Running just 61 minutes, Three Promises is tightly edited, and never shows us violence up close. Still, the destruction wrought by the Israeli army looms large, as giddy scenes of Christmas celebrations and children at play give way to those of panicked nights spent hiding below ground. As Israel’s current assault on Gaza (a mere 45 miles from Beit Jala) stretches into its sixth month, Three Promises mounts a forceful rebuttal to framings of the current violence as a form of “self-defense.” The crystal-clear time stamps on each piece of footage remind us that the present circumstances have grown out of a decades-long occupation which has cost the world countless lives, homes, and entire communities, as well as crucial historical testimony. A remarkably poignant work, Three Promises is all the more astounding when you consider that it’s Srouji’s first-ever film.

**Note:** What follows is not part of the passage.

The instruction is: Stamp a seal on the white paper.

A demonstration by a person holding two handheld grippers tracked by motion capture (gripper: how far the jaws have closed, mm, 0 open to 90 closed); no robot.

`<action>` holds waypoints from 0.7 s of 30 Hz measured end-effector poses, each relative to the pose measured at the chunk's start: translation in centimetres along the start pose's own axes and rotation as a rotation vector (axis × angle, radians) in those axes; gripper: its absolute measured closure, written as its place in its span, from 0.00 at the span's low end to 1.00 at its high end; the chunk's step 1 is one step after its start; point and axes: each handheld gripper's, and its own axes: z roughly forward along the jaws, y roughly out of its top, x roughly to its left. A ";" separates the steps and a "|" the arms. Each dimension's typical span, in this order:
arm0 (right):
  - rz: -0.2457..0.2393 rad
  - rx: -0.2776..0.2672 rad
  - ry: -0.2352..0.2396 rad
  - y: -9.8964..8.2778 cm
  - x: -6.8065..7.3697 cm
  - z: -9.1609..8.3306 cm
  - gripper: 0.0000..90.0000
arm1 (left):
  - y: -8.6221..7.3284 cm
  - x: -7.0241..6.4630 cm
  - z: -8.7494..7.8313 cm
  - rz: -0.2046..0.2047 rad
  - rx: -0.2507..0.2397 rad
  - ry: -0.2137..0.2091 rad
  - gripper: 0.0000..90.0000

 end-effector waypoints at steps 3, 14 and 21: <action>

In the U.S., where expressions of support for Palestine have been met with canceled exhibitions, firings, and other acts of censure, it bears mentioning that True/False is one of few film festivals to express solidarity publicly with the Palestinian people. Srouji (who returned to Palestine in 2019 after living in exile in Qatar for many years) was also named the recipient of this year’s True Life Fund, True/False’s annual fundraising program designed to support the subjects of a chosen documentary by gathering donations from festival attendees. The fund, accepting contributions through April 30, is a direct (and all-too-rare) response to the common audience refrain of “how can I help?” Srouji has noted that he plans to use the money to build “a digital archive space for preserving vital footage from pivotal historical and cultural moments,” with any leftover cash to be donated to the Palestine Children’s Relief Fund.